Saved data entries:
'''
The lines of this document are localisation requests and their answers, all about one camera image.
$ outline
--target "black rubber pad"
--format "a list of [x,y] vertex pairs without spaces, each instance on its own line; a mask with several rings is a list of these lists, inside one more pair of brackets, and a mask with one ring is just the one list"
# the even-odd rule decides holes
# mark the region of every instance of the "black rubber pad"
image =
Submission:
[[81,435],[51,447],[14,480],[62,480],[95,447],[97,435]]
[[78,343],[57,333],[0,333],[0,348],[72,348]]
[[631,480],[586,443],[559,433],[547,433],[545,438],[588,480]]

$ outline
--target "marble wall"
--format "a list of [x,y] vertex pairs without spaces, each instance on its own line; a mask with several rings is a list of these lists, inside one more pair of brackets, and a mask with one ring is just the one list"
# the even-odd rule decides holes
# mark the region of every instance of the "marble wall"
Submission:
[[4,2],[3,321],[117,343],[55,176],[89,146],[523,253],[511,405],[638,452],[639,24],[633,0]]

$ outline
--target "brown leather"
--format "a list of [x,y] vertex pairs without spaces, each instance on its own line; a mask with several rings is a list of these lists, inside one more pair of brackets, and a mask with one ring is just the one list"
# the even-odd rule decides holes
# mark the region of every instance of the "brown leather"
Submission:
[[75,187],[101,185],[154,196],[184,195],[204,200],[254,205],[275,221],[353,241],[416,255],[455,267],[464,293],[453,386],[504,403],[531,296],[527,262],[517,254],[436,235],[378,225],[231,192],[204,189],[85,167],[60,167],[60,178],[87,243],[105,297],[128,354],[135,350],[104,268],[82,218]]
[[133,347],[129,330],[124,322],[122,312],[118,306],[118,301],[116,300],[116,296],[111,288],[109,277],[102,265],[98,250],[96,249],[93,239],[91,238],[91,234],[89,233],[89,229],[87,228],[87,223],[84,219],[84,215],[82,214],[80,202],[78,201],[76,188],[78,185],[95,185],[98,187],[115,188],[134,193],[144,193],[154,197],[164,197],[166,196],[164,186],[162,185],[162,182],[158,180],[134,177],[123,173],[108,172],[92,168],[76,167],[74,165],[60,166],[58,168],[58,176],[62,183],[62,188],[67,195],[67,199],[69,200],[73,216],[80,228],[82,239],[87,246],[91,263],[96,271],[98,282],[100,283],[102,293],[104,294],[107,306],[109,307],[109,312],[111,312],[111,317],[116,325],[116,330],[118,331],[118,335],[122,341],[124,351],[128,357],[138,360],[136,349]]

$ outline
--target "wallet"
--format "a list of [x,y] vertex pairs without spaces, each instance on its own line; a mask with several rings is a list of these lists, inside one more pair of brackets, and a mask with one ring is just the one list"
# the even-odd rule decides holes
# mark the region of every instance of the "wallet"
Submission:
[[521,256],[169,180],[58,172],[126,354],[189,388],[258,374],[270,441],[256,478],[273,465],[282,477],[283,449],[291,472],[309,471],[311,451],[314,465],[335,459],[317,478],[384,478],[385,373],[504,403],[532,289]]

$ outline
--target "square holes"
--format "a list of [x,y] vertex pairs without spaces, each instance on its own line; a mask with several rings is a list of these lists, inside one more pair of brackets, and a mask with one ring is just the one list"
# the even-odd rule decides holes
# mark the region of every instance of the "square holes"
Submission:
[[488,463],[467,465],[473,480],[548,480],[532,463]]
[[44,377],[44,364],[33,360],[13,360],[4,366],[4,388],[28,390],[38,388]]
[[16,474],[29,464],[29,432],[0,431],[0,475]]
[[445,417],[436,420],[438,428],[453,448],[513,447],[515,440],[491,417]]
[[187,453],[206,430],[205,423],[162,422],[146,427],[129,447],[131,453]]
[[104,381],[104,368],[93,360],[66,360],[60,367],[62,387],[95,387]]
'''
To do: Filter the records above down to the lines that hold the string "brown".

Expected output:
--target "brown leather"
# mark the region of every instance of the "brown leather"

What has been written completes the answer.